In sum, Defendant has already had an orthopedic surgeon examine Plaintiff.  Defendant has not shown good cause for a second examination by another orthopedic surgeon, Dr. A.N. Shamie.  (Jedrzekek Decl., ¶ 7.)

On that basis alone, the motion is denied.

Second, and independently, the Court finds that Defendant has not made a showing of good cause for an order compelling Plaintiff to travel more than 350 miles for the requested examination.
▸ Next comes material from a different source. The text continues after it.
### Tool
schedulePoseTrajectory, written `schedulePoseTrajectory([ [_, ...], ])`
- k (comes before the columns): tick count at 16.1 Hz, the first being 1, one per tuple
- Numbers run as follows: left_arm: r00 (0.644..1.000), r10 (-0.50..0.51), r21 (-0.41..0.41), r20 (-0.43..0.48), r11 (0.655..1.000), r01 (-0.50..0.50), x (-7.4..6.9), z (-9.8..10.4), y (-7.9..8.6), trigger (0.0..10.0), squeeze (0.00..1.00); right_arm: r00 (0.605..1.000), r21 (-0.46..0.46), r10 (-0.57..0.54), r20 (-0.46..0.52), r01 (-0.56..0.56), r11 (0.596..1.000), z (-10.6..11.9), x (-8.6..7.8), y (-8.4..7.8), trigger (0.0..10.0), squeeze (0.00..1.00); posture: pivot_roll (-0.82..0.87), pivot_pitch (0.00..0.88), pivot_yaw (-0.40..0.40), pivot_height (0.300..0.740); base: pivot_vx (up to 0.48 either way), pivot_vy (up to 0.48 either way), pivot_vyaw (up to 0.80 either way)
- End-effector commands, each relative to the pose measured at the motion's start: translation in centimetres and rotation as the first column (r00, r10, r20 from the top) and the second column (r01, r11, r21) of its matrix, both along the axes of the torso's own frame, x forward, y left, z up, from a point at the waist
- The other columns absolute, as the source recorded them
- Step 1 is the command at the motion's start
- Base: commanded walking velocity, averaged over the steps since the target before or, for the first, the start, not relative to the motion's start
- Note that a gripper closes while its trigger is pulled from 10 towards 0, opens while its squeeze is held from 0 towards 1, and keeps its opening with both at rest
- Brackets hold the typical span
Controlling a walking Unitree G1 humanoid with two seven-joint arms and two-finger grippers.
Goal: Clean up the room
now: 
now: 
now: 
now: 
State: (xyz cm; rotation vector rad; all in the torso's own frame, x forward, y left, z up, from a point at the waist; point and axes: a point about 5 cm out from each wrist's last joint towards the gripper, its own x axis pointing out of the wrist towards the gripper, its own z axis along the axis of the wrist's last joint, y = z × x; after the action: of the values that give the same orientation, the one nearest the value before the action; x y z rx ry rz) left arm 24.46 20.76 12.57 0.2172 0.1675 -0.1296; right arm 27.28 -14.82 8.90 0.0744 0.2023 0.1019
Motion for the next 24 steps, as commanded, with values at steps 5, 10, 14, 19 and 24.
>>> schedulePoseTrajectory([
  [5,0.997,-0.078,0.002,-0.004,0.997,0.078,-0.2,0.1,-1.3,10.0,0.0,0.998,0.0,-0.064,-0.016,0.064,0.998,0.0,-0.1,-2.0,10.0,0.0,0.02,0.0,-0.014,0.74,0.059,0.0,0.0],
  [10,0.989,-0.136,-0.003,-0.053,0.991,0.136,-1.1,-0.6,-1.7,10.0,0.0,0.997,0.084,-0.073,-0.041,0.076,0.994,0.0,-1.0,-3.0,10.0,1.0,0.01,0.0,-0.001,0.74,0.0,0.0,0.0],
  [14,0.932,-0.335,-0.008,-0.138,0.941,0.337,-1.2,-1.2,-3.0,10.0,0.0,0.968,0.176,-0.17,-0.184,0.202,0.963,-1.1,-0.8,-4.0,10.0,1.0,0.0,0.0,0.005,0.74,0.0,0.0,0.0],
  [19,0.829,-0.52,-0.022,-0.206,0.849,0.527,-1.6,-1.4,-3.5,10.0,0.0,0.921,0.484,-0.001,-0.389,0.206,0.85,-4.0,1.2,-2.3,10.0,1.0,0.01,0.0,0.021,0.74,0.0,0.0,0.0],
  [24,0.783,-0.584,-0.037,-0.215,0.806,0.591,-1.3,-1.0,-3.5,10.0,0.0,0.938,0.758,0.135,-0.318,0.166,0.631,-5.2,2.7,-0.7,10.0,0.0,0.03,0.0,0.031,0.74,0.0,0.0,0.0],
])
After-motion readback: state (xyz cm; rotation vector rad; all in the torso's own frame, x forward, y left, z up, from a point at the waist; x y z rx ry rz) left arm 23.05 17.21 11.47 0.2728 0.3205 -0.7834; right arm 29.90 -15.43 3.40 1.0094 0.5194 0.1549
Third, contrary to the arguments made in Defendant’s reply, there is no waiver here.  The waiver provisions of Code of Civil Procedure section 2032.240, subdivision (a), refer to a properly noticed first physical examination (as of right under the Civil Discovery Act, with no need for a prior court order).  Here, Defendant is seeking to conduct a second examination, for which a prior court order is required.  Failure to object to a “notice” of second examination, which is not authorized absent a prior court order, does not result in any waiver.

Conclusion

Defendant’s motion to compel a second physical examination of Plaintiff is DENIED.

Moving party is ORDERED to give notice.